Content starts

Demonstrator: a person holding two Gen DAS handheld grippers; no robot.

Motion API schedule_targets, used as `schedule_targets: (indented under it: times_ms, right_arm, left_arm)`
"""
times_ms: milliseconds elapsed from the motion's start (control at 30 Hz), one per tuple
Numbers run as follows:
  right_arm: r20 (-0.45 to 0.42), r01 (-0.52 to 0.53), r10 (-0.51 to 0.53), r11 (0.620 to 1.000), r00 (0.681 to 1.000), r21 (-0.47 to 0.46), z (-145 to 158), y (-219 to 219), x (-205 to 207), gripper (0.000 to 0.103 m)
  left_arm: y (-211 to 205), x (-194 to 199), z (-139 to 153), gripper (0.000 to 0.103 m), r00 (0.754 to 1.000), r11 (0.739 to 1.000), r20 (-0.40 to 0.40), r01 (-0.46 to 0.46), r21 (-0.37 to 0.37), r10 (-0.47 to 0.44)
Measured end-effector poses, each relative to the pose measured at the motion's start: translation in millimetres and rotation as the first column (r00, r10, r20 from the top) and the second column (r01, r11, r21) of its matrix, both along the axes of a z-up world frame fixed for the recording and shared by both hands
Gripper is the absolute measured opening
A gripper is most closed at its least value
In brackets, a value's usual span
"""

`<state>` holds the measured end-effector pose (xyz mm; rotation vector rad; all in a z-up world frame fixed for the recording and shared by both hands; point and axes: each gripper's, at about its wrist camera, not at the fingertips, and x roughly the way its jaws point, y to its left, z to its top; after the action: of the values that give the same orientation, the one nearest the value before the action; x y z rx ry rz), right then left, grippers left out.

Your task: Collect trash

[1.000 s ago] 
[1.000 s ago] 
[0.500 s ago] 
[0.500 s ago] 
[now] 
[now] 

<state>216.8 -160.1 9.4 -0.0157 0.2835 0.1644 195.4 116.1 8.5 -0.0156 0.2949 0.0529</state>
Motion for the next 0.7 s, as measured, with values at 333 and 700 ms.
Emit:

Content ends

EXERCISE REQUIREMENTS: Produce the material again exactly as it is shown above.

EXERCISE RESPONSE:
Demonstrator: a person holding two Gen DAS handheld grippers; no robot.

Motion API schedule_targets, used as `schedule_targets: (indented under it: times_ms, right_arm, left_arm)`
"""
times_ms: milliseconds elapsed from the motion's start (control at 30 Hz), one per tuple
Numbers run as follows:
  right_arm: r20 (-0.45 to 0.42), r01 (-0.52 to 0.53), r10 (-0.51 to 0.53), r11 (0.620 to 1.000), r00 (0.681 to 1.000), r21 (-0.47 to 0.46), z (-145 to 158), y (-219 to 219), x (-205 to 207), gripper (0.000 to 0.103 m)
  left_arm: y (-211 to 205), x (-194 to 199), z (-139 to 153), gripper (0.000 to 0.103 m), r00 (0.754 to 1.000), r11 (0.739 to 1.000), r20 (-0.40 to 0.40), r01 (-0.46 to 0.46), r21 (-0.37 to 0.37), r10 (-0.47 to 0.44)
Measured end-effector poses, each relative to the pose measured at the motion's start: translation in millimetres and rotation as the first column (r00, r10, r20 from the top) and the second column (r01, r11, r21) of its matrix, both along the axes of a z-up world frame fixed for the recording and shared by both hands
Gripper is the absolute measured opening
A gripper is most closed at its least value
In brackets, a value's usual span
"""

`<state>` holds the measured end-effector pose (xyz mm; rotation vector rad; all in a z-up world frame fixed for the recording and shared by both hands; point and axes: each gripper's, at about its wrist camera, not at the fingertips, and x roughly the way its jaws point, y to its left, z to its top; after the action: of the values that give the same orientation, the one nearest the value before the action; x y z rx ry rz), right then left, grippers left out.

Your task: Collect trash

[1.000 s ago] 
[1.000 s ago] 
[0.500 s ago] 
[0.500 s ago] 
[now] 
[now] 

<state>216.8 -160.1 9.4 -0.0157 0.2835 0.1644 195.4 116.1 8.5 -0.0156 0.2949 0.0529</state>
Motion for the next 0.7 s, as measured, with values at 333 and 700 ms.
Emit:

This answer is now finished.